Pick out each line of the records that includes the string "grey", and copy it.

(Dataset items)
= = = =
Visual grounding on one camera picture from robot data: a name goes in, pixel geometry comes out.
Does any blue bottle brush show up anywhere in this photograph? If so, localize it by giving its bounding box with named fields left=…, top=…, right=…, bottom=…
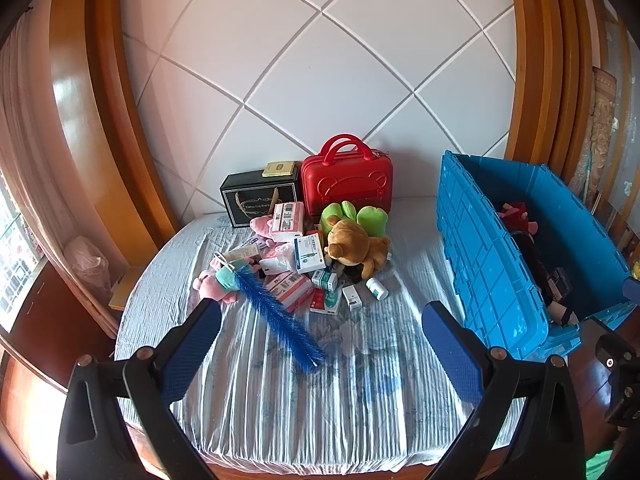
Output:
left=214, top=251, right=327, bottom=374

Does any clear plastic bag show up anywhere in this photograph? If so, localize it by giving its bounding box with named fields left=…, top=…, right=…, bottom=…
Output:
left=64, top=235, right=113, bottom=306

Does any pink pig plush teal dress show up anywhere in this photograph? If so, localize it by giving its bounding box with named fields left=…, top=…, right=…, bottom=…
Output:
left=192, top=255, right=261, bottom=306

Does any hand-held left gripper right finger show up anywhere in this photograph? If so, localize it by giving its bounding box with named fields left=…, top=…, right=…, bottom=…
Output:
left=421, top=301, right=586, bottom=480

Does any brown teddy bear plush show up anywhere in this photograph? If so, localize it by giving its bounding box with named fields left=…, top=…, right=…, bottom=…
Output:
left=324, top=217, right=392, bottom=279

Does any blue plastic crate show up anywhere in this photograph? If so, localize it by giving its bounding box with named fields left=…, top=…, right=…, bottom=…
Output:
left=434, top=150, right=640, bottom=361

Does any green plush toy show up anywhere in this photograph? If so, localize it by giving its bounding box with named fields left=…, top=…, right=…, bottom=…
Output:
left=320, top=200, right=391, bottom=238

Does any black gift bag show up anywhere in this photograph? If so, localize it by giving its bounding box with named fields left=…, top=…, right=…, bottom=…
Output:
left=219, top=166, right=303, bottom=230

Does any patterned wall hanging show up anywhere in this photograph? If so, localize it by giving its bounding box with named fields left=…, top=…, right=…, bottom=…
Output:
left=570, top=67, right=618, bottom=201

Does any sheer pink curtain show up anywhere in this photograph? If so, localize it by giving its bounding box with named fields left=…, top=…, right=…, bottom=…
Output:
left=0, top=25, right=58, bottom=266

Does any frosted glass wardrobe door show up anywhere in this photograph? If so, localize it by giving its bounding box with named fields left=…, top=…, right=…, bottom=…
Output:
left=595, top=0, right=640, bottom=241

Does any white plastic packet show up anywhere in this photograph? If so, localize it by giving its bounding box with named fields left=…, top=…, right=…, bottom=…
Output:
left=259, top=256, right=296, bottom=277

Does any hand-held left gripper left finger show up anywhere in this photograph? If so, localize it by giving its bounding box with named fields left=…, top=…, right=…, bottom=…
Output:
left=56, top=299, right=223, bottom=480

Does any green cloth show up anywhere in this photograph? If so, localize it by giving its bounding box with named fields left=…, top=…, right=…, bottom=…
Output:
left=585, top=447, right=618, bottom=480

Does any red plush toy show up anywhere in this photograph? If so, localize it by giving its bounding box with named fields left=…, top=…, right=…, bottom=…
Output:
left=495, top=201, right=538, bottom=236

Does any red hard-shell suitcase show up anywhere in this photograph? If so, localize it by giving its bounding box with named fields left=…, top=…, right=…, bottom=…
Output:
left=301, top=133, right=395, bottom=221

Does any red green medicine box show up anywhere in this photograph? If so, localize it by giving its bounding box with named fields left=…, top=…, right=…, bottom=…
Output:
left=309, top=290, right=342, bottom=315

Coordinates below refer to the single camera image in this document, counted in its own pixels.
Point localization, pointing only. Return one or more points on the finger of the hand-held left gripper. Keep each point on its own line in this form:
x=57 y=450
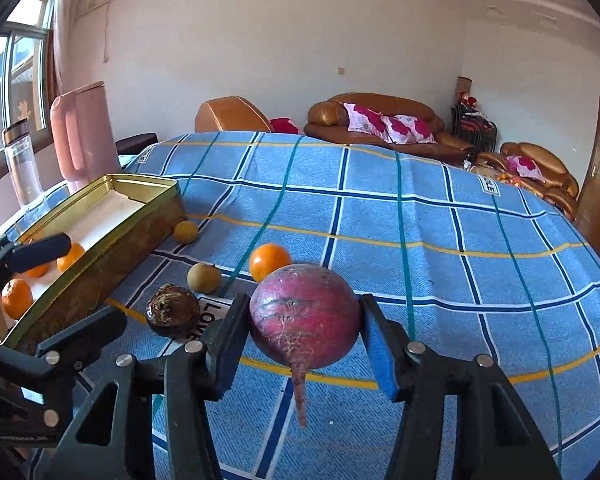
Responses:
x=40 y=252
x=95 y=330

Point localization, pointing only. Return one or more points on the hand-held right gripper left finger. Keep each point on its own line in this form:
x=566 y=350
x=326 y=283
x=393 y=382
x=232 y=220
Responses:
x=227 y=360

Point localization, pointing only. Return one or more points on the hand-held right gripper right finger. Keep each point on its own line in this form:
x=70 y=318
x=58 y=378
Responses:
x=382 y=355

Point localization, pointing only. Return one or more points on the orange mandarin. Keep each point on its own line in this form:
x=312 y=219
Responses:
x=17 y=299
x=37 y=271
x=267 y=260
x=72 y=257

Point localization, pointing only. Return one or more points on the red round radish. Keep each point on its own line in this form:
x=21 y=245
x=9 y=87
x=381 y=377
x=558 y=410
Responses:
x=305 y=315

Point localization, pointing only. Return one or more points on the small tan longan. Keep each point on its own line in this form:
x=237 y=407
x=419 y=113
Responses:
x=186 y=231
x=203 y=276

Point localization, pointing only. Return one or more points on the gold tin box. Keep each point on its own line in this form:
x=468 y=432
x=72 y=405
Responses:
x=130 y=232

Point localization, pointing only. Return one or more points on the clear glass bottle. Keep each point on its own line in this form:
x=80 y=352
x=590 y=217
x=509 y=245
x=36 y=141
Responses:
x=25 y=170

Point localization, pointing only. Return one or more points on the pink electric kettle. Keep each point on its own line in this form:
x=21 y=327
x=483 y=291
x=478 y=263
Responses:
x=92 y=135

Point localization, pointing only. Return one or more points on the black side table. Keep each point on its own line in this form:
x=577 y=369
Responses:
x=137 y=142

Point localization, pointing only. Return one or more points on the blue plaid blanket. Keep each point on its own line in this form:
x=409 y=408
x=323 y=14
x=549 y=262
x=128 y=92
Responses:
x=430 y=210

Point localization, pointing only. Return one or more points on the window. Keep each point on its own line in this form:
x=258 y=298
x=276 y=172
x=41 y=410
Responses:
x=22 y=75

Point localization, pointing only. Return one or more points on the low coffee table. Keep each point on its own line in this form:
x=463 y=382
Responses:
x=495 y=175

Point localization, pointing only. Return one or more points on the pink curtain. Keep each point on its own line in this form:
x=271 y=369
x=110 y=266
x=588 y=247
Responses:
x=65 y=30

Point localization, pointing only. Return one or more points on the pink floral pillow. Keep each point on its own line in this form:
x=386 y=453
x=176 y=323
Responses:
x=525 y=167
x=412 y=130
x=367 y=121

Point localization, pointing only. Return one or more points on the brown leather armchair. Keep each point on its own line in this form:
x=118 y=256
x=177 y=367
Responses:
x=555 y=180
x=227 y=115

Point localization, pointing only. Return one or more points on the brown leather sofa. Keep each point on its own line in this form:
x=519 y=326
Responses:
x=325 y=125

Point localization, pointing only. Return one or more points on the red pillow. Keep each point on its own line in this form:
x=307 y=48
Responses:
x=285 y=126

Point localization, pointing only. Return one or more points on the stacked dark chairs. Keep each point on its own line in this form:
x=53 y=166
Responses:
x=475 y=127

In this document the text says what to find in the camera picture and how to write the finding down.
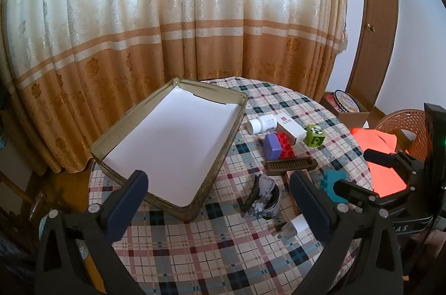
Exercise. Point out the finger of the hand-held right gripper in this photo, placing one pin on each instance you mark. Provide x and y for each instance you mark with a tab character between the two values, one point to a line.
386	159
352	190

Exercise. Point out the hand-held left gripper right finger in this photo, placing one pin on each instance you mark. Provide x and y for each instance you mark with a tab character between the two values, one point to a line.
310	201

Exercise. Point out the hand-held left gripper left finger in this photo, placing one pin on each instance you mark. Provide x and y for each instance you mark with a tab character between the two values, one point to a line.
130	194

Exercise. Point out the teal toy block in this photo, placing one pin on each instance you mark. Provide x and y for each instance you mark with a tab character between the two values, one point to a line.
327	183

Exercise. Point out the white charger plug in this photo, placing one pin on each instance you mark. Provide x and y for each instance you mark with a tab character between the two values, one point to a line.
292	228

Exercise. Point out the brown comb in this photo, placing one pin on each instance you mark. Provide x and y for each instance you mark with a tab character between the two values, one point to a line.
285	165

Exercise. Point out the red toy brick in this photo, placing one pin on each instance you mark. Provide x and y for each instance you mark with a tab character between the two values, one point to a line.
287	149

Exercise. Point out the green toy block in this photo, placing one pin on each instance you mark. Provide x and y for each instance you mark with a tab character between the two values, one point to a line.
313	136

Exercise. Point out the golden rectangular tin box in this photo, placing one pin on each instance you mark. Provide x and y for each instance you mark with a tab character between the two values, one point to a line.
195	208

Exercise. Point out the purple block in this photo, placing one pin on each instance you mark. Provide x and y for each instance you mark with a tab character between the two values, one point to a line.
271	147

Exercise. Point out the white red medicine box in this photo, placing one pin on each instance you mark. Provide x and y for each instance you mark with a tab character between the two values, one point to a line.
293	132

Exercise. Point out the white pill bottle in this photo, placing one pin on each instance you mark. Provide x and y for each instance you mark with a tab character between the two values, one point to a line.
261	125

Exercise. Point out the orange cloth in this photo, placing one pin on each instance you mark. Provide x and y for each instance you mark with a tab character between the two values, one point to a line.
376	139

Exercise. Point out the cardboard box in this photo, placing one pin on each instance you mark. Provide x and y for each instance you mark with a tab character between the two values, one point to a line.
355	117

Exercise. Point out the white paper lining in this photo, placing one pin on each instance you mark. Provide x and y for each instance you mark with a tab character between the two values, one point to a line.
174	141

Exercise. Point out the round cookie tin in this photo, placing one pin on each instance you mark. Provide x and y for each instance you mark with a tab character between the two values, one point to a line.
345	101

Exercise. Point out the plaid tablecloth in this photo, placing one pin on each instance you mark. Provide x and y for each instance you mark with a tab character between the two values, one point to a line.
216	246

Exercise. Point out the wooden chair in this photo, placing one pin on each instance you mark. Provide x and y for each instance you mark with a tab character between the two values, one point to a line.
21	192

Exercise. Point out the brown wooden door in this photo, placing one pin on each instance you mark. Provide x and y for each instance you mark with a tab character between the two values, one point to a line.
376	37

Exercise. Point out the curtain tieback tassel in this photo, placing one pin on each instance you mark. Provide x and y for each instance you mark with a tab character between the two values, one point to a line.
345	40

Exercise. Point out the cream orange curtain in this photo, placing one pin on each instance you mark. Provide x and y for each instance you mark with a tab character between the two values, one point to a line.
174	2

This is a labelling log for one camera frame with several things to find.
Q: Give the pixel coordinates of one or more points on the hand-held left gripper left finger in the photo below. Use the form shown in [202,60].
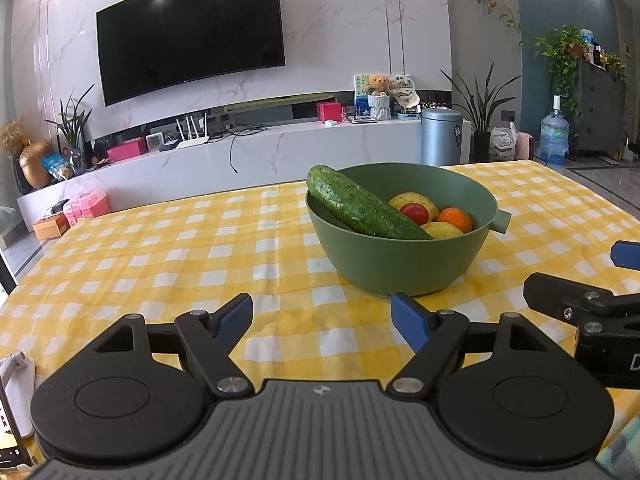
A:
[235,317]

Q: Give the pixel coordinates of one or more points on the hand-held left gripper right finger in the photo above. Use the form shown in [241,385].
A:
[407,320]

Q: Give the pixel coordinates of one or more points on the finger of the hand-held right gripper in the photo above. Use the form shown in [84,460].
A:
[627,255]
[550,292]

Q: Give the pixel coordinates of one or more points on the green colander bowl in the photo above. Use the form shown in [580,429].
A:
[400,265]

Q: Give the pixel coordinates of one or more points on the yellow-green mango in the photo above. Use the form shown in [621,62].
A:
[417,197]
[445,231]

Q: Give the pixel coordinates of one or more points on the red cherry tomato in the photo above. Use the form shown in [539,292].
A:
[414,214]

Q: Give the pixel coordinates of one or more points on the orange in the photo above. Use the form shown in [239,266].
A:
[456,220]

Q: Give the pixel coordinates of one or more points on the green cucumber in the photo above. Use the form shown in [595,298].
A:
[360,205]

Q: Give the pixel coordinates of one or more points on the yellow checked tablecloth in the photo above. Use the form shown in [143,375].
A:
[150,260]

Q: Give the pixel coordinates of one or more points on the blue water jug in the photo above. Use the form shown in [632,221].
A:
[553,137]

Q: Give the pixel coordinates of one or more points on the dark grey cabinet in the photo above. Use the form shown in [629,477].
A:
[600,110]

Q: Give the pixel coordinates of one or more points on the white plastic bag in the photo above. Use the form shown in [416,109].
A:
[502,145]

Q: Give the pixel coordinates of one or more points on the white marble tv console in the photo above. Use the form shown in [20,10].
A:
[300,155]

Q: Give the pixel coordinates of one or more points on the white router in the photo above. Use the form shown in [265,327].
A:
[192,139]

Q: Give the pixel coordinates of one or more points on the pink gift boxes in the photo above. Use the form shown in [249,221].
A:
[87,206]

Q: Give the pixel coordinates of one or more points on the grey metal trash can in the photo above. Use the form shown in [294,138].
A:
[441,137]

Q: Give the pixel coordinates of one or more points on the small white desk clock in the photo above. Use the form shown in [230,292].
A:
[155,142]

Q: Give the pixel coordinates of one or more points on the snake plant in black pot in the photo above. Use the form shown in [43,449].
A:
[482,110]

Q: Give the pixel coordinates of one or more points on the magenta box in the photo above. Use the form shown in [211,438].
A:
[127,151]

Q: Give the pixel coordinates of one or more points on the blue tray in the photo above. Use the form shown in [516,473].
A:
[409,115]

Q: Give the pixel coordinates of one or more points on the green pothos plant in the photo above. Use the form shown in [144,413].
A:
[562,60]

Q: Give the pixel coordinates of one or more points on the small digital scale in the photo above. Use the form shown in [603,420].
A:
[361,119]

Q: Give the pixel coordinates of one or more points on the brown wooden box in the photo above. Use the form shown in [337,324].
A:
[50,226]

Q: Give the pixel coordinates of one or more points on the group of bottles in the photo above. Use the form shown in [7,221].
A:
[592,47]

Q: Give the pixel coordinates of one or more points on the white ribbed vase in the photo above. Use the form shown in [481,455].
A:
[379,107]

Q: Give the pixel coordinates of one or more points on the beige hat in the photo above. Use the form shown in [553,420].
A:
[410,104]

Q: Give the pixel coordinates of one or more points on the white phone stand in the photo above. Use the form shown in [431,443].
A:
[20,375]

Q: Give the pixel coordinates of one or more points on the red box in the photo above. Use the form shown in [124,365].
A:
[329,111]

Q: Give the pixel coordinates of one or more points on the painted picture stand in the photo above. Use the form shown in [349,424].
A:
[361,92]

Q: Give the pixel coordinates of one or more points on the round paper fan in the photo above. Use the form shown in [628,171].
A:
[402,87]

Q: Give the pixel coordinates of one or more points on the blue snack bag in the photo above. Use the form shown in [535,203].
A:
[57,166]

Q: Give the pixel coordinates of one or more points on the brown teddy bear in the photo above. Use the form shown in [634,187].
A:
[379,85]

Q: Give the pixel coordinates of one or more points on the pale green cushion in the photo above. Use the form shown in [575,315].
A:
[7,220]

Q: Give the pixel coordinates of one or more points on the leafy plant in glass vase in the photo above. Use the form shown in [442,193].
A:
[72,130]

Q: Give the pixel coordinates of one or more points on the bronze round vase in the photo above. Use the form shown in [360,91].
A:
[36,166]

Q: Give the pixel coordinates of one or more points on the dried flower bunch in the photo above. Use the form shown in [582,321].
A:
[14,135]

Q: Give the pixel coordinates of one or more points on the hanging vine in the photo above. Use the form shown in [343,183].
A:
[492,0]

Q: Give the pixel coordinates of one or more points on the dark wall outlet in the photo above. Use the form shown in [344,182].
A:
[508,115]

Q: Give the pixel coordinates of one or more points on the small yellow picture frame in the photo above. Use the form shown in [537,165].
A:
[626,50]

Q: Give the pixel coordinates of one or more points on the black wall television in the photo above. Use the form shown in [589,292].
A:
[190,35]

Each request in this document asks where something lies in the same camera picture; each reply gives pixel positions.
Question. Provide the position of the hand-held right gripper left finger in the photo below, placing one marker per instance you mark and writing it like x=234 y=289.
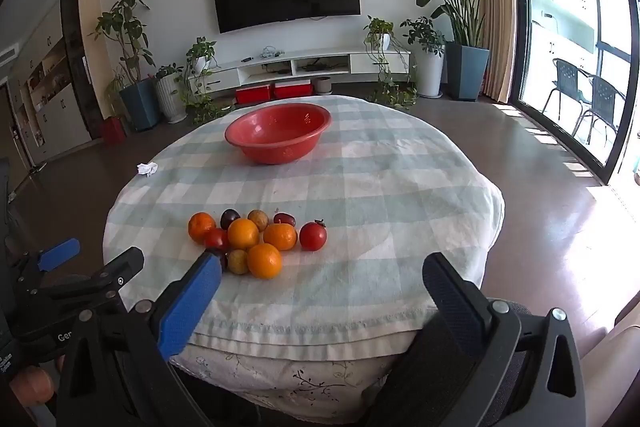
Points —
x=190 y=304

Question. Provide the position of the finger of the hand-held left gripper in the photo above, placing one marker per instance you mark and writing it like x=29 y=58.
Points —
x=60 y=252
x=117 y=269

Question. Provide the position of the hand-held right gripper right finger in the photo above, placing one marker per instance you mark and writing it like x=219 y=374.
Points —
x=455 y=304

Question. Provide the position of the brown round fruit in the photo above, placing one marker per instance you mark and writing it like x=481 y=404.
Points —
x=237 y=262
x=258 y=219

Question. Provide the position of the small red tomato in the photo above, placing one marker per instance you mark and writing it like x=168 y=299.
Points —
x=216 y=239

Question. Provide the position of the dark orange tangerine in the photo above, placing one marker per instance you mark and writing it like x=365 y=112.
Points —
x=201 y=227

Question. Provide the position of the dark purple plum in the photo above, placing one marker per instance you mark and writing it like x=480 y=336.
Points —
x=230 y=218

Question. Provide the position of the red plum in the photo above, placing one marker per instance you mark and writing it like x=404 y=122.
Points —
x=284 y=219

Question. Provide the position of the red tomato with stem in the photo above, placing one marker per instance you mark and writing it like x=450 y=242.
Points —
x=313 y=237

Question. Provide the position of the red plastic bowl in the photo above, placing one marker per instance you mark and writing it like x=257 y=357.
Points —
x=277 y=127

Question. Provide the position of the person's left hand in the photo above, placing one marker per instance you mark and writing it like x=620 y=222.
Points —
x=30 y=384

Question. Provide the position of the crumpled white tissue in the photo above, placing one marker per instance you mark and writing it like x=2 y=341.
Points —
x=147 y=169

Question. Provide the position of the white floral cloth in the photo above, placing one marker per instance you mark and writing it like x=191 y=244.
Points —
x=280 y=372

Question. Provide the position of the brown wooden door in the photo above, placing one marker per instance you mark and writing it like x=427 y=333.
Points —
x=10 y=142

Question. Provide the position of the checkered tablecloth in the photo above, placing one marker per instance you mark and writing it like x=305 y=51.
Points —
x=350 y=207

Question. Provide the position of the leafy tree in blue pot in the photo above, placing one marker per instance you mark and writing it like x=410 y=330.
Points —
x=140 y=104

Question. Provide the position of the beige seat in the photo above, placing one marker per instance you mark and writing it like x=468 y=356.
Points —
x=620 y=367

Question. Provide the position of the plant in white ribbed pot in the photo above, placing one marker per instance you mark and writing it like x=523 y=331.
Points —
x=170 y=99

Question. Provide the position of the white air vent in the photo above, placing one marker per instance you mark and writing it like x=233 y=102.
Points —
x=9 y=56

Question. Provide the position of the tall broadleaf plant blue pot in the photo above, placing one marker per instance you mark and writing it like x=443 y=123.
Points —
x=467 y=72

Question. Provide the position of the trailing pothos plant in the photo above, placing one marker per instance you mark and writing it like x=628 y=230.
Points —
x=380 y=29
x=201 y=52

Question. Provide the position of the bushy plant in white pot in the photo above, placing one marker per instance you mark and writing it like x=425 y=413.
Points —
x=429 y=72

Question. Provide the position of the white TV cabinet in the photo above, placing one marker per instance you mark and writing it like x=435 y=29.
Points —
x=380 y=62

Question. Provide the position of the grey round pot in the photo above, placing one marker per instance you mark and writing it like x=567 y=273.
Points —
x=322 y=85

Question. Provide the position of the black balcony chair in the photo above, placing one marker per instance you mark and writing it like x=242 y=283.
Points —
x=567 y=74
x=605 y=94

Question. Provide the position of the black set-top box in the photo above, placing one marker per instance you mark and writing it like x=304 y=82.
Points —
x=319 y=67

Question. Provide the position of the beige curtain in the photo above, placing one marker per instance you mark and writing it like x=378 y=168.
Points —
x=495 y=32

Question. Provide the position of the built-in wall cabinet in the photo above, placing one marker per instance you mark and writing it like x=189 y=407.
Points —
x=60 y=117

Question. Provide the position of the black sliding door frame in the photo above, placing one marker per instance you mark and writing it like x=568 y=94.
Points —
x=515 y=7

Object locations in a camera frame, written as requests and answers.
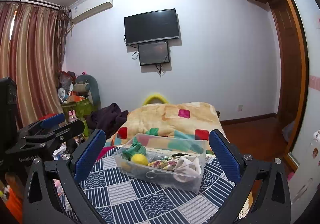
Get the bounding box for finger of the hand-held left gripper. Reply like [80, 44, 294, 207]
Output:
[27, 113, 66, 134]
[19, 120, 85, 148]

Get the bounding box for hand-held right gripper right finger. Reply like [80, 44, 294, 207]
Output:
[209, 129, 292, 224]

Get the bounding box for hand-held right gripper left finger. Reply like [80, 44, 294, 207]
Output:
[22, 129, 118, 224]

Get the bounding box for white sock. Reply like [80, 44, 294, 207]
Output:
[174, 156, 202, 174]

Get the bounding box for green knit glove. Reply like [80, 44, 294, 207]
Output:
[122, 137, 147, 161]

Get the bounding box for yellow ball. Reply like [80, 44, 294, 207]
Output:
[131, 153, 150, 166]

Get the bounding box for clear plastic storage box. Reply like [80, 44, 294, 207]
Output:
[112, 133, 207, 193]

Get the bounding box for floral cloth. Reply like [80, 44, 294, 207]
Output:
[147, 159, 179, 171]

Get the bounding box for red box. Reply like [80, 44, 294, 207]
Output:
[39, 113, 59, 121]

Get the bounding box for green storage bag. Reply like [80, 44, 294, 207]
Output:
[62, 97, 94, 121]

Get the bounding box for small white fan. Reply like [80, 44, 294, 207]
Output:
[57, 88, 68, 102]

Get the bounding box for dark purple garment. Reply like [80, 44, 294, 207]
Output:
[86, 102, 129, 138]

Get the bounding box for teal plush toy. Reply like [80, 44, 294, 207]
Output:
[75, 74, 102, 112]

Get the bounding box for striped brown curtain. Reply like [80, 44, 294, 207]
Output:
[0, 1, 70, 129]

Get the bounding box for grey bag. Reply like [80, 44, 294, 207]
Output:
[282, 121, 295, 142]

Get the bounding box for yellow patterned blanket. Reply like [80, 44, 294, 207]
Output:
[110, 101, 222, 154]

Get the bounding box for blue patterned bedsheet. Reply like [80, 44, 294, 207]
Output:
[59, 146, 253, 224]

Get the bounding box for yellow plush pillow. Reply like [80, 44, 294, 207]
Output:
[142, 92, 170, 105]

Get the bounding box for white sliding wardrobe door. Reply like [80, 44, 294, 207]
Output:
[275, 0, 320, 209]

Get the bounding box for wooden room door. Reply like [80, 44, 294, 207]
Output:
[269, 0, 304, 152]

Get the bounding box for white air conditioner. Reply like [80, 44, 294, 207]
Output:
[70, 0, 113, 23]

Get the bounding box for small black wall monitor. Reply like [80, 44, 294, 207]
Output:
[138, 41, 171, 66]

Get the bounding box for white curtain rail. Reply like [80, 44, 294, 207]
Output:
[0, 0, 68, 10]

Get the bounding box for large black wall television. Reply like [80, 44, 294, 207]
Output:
= = = =
» Solution:
Q: Give the pixel coordinates of one or more points on the dark grey cabinet in the photo above. Use the form shown in [629,477].
Q: Give the pixel coordinates of one or more points on the grey metal trash can in the photo above. Use the form shown in [294,138].
Question. Provide the position of the grey round pot in the photo above, placing one marker per instance you mark and writing it like x=567 y=273.
Get the bounding box for grey bag. Reply like [80, 44, 294, 207]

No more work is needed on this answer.